About the Reporting Configuration for Human Capital Management

You specify values for these parameters as you configure reporting for Human Capital Management:

  • Worker Age Band: This parameter specifies the grouping of the ages of workers by certain ranges. For example, less than 30, 30 to 50, and greater than 50 years. KPIs and analyses related to the headcount of the workers use these age bands. For example, the percentage of workers who are aged 50 and older.
  • Tenure Band: This parameter specifies the grouping of the service years of workers by certain ranges. For example, less than 5, 5 to 10, and greater than 10 years. KPIs and analyses related to the headcount or diversity factors of the workers use these bands. For example, you can use this parameter to answer a business question such as "Show me the percentage of workers in my organization of various years of service."
  • Performance Band: This parameter specifies the grouping of the performance ratings of workers by certain ranges. For example, high, medium, and low. KPIs and analyses related to the performance rating of the workers use these performance bands. For example, you can use this parameter to answer a business question such as "Who are the top performers for the current review period in my organization".
  • Potential Band: This parameter specifies the grouping of potential ratings under various headers. For example, High, Medium, and Low. You can configure the rating ranges under these bands.

Set Up the Report Parameters for Enterprise Resource Planning

Specify the report parameters for your data model file.

  1. Sign in to your service.
  2. In Oracle Fusion Analytics Warehouse, open the Application Navigation menu, click Console, and then click Data Pipeline.
    You see the Data Pipeline page.
  3. On the Data Pipeline page, under Global Configurations, click Report Parameters.
    You see the Report Parameters page.
  4. On the Report Parameters page, click Enterprise Resource Planning and under it Oracle Financial Analytics.
  5. Select a fiscal calendar to configure the reporting calendar to be used in Oracle Analytics Cloud.
  6. Select one or multiple chart of accounts to control the list of ledgers used for reporting.
  7. In Ledgers, select ALL to use all the available ledgers in the reporting layer and in the security setup.
  8. Optionally, in Ledgers Sets, select the ledgers sets that you want to use in decks and data visualizations.
  9. Click Save.

Set Up the Report Parameters for Human Capital Management

Specify the report parameters for your data model file.

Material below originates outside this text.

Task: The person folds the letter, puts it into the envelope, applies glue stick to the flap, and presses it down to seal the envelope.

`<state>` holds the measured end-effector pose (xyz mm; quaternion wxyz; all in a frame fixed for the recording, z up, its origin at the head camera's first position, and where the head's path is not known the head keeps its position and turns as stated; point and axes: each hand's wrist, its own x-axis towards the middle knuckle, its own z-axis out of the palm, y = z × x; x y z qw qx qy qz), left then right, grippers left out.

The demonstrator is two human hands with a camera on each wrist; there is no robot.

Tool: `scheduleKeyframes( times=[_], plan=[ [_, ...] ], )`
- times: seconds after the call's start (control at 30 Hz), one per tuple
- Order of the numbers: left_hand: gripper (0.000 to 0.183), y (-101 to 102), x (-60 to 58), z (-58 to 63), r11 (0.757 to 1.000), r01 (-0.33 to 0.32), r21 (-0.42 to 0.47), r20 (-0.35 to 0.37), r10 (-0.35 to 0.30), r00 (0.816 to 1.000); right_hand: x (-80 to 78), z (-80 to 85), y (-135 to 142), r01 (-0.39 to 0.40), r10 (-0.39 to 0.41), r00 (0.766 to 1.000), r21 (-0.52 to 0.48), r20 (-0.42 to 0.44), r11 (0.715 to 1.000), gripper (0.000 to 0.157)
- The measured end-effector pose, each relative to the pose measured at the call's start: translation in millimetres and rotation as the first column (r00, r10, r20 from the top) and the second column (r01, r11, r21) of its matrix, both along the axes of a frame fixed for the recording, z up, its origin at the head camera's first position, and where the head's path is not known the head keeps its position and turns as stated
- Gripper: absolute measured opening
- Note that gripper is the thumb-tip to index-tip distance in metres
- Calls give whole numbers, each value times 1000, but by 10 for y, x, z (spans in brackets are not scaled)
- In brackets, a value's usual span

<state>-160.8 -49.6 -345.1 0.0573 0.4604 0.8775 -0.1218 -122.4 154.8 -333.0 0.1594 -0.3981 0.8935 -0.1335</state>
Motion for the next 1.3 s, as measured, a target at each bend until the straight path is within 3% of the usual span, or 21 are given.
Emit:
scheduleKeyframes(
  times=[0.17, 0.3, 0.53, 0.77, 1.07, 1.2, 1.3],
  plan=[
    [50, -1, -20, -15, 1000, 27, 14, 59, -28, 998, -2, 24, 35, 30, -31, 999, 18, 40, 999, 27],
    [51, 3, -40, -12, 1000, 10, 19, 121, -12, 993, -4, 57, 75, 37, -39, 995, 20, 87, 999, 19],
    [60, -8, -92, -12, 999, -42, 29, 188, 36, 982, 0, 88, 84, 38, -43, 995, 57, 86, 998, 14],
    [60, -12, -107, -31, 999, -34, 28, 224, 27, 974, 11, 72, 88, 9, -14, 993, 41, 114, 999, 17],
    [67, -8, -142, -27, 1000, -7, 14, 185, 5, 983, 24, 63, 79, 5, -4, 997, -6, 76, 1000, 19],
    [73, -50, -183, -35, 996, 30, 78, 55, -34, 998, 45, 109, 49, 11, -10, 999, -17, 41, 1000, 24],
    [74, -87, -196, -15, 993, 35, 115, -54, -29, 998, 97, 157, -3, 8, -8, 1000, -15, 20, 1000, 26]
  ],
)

  1. Sign in to your service.
  2. In Oracle Fusion Analytics Warehouse, open the Application Navigation menu, click Console, and then click Data Pipeline.
    You see the Data Pipeline page.
  3. On the Data Pipeline page, under Global Configuration, click Report Parameters.
    You see the Report Parameters page.
  4. On the Report Parameters page, click Human Capital Management and under it Oracle Human Capital Management Analytics.
  5. Select the worker age band to specify the age range of the workers.
  6. Select the tenure band to specify the range of service years of the workers.
  7. Select the performance band to specify the range of worker performance ratings.
  8. Select the potential band to specify the range of potential ratings for the workers.
  9. Select one or multiple reasons for reorganization to compute the headcount gain or losses based on the reorganization factor.
  10. Click Save.

Create a Data Pipeline for a Functional Area

To start analyzing your Oracle Applications Cloud data, create a data pipeline for a functional area to copy data to the data warehouse.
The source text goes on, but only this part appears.